* YOUR ASSIGNMENT *
Scan the entries below. List each line with "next".

-- DATA FOR THIS TASK follows --

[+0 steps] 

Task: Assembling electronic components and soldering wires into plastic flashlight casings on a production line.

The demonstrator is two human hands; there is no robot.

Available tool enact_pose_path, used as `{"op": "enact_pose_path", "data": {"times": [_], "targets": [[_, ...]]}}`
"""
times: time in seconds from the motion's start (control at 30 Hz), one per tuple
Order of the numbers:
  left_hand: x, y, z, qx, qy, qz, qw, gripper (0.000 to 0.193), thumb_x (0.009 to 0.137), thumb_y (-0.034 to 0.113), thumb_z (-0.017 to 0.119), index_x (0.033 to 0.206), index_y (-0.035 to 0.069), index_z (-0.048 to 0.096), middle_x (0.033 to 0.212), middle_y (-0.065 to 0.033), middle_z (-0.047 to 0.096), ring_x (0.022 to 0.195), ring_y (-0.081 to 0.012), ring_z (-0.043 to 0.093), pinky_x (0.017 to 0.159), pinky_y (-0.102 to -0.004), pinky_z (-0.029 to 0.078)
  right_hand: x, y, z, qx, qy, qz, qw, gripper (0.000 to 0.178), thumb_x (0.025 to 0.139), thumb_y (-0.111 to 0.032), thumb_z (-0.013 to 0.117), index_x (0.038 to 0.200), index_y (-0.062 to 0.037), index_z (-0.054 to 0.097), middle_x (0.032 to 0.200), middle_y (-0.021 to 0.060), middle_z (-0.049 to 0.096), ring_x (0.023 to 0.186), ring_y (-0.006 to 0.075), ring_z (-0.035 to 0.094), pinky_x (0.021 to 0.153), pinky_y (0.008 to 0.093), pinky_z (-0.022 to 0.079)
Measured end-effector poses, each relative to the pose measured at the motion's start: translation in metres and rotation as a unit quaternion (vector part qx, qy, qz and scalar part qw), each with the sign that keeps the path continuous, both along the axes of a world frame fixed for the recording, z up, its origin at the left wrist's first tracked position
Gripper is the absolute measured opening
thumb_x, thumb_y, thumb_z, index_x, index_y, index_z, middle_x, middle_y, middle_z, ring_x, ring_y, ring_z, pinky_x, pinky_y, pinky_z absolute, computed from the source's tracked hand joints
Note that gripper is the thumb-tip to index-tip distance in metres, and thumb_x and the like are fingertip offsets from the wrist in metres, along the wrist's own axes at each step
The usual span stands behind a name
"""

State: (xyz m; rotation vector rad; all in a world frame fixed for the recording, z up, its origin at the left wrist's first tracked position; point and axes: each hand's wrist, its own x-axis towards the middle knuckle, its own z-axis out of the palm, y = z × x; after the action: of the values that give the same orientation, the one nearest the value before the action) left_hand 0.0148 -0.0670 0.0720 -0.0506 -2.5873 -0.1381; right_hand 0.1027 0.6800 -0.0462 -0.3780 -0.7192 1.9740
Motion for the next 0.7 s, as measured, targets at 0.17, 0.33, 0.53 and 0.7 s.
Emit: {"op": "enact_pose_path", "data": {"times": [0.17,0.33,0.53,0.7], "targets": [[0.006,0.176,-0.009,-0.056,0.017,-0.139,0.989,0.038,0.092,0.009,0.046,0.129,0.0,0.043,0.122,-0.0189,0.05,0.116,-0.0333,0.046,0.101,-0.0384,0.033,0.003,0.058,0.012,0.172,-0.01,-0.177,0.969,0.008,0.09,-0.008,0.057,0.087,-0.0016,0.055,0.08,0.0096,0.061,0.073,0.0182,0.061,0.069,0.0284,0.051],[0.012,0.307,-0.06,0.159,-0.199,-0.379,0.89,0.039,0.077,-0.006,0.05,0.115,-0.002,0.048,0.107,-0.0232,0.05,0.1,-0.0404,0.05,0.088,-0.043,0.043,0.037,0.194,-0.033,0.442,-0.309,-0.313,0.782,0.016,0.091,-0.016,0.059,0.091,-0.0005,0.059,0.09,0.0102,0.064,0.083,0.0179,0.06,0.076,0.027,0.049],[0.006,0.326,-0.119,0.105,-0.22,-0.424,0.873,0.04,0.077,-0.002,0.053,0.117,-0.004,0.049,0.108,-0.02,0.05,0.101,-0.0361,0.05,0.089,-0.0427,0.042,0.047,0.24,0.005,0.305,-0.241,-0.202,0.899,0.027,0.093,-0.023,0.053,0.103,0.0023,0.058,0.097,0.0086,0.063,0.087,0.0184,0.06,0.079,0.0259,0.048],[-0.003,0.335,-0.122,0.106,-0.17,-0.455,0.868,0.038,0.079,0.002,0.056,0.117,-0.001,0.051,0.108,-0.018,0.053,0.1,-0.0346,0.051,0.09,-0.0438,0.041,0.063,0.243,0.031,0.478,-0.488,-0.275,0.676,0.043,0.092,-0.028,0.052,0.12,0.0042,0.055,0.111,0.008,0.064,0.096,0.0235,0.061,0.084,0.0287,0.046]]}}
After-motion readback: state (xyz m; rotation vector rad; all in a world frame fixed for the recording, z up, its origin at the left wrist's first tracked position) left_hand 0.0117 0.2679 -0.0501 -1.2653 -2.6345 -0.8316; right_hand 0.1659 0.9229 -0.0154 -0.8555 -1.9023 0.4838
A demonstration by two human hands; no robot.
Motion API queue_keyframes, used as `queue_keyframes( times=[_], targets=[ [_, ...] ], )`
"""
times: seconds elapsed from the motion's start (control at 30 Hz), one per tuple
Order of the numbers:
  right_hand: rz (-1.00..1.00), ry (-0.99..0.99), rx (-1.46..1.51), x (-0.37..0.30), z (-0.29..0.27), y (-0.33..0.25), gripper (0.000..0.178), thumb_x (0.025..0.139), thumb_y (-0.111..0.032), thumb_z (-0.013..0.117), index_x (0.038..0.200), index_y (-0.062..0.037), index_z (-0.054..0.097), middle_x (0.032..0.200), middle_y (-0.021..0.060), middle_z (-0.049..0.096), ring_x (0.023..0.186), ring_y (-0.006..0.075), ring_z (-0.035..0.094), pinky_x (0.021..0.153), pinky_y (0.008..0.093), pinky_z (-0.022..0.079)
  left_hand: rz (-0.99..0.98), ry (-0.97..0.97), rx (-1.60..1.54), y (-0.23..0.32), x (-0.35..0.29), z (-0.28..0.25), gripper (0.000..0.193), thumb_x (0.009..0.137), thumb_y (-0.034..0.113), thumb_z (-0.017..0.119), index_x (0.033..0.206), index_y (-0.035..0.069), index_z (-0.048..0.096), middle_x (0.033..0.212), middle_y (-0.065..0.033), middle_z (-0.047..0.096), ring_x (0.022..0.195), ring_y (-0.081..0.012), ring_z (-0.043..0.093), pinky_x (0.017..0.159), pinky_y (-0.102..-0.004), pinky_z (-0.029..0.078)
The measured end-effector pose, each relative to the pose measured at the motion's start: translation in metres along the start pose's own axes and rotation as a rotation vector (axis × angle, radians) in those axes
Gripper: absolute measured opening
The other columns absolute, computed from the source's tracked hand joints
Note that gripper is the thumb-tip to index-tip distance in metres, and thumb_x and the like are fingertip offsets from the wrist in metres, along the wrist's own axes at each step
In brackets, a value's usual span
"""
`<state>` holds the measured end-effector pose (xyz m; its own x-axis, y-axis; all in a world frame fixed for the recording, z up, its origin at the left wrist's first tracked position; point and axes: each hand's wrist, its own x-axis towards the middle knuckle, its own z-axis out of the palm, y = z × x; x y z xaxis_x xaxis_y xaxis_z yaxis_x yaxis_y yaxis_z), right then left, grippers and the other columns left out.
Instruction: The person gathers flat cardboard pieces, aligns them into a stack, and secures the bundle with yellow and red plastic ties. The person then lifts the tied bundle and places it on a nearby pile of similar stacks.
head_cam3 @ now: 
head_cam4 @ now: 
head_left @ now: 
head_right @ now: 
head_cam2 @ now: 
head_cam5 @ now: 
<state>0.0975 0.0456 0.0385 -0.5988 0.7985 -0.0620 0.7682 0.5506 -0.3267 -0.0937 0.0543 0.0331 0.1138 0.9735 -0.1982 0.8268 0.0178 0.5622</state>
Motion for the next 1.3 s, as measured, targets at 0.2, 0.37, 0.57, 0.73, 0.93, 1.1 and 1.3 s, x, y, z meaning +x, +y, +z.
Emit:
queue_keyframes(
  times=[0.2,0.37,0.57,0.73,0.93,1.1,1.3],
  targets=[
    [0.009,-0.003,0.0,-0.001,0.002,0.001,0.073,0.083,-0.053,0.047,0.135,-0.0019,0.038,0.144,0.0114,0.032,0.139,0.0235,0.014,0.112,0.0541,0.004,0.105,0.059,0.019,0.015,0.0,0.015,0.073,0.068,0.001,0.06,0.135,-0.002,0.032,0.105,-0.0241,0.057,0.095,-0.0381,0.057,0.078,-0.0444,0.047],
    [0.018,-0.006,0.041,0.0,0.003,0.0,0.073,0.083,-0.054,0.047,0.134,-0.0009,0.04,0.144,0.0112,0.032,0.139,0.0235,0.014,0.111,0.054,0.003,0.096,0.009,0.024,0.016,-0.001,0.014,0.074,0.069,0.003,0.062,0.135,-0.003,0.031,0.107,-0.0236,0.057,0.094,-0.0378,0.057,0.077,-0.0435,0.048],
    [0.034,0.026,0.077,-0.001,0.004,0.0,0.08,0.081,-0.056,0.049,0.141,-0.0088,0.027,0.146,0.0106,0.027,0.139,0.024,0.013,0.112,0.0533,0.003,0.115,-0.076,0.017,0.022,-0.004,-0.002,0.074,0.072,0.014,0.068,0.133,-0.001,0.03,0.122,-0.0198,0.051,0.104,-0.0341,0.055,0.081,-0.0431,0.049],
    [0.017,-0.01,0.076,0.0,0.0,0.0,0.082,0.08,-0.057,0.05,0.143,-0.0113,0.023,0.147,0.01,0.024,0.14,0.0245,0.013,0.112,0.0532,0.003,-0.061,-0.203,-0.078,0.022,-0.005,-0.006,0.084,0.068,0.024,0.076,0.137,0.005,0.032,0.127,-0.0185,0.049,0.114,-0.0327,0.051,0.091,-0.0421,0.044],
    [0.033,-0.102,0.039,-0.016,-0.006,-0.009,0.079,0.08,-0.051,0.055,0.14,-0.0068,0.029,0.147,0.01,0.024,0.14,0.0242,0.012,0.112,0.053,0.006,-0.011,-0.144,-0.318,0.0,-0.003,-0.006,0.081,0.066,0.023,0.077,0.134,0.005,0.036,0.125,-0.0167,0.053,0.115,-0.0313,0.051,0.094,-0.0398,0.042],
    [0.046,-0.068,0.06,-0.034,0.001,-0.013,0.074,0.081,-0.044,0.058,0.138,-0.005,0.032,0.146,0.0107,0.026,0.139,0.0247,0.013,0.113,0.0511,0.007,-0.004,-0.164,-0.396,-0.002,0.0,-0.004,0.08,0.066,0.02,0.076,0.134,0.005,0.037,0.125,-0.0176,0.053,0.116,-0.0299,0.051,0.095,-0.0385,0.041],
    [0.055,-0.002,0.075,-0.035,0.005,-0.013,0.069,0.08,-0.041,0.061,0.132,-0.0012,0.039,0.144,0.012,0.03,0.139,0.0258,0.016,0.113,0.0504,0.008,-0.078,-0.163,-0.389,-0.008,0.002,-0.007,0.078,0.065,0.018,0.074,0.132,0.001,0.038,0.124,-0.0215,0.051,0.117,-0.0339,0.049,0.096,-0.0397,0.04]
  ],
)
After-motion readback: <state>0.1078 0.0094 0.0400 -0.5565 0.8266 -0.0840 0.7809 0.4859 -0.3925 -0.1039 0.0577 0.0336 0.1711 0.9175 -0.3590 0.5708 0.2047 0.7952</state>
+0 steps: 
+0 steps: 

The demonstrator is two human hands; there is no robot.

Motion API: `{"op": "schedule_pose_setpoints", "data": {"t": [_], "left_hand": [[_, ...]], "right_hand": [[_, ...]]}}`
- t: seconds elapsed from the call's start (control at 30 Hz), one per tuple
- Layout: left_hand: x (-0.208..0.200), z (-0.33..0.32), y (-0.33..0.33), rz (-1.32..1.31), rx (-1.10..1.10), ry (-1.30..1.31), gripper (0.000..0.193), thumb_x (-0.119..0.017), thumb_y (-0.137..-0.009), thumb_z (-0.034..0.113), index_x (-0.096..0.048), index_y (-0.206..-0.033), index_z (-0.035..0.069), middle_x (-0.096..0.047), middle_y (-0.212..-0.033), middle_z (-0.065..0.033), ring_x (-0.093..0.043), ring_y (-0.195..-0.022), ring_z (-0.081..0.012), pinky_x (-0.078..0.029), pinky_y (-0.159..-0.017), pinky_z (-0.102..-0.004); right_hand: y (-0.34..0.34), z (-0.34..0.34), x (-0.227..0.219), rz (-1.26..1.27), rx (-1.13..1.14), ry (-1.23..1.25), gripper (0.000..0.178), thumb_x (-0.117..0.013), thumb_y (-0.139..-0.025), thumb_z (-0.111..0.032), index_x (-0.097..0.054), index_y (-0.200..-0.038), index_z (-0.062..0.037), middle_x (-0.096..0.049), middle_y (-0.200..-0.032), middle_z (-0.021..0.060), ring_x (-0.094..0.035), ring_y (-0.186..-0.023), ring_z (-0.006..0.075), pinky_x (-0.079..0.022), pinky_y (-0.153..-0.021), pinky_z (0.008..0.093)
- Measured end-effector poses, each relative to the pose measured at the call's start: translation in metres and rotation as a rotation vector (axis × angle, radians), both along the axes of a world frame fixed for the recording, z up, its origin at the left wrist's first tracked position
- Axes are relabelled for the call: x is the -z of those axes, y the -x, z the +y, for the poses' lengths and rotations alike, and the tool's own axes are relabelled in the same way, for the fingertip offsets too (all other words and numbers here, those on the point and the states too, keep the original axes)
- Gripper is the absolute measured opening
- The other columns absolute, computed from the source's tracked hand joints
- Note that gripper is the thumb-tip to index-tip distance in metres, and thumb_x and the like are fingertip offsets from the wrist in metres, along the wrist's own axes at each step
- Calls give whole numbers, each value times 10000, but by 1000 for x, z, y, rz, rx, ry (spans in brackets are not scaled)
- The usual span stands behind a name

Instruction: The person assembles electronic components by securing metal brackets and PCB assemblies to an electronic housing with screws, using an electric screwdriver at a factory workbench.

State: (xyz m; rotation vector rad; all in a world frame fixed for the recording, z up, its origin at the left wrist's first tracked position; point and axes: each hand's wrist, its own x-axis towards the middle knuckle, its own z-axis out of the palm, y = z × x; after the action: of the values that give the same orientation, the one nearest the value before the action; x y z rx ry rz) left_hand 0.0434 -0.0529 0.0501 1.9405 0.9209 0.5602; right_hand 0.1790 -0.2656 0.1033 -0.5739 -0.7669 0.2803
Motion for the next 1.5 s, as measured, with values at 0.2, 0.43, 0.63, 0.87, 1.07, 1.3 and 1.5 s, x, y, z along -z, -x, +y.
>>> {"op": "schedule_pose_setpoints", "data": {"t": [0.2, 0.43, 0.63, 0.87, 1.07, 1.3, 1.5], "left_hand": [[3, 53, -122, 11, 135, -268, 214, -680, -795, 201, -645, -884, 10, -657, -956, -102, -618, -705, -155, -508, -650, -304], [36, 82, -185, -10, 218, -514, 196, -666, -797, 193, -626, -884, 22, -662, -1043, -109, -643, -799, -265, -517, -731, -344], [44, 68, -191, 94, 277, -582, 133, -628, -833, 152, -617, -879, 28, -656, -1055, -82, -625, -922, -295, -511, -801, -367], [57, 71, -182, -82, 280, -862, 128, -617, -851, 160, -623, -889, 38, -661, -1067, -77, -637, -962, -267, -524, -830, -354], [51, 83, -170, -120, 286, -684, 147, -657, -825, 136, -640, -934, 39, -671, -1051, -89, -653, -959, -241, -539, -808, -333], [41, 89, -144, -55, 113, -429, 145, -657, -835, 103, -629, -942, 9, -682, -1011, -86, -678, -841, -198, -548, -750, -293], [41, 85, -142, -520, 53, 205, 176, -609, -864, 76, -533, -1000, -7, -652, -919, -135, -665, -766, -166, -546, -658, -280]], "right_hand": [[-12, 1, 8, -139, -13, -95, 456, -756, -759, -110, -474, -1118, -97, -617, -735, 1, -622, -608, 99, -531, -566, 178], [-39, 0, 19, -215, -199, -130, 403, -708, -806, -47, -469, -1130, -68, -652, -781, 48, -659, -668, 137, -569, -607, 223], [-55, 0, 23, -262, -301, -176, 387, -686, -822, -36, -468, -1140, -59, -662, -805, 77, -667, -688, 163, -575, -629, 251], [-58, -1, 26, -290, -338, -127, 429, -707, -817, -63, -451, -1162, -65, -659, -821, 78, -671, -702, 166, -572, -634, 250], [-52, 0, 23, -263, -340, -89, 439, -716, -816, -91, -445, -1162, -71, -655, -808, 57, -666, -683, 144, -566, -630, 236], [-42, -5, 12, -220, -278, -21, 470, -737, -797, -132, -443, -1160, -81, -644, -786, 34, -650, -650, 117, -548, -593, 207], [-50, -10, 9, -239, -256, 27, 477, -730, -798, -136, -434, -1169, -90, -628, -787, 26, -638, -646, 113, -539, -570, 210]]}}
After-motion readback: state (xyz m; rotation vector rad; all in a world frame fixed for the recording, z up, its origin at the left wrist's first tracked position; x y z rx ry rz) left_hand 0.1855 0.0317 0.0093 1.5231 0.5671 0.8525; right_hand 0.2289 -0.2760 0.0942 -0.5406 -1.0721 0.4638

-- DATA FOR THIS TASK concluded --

* SOLUTION TO THE PROBLEM *
Motion for the next 0.7 s, as measured, targets at 0.17, 0.33, 0.53 and 0.7 s.
Motion for the next 1.3 s, as measured, targets at 0.2, 0.37, 0.57, 0.73, 0.93, 1.1 and 1.3 s, x, y, z meaning +x, +y, +z.
Motion for the next 1.5 s, as measured, with values at 0.2, 0.43, 0.63, 0.87, 1.07, 1.3 and 1.5 s, x, y, z along -z, -x, +y.

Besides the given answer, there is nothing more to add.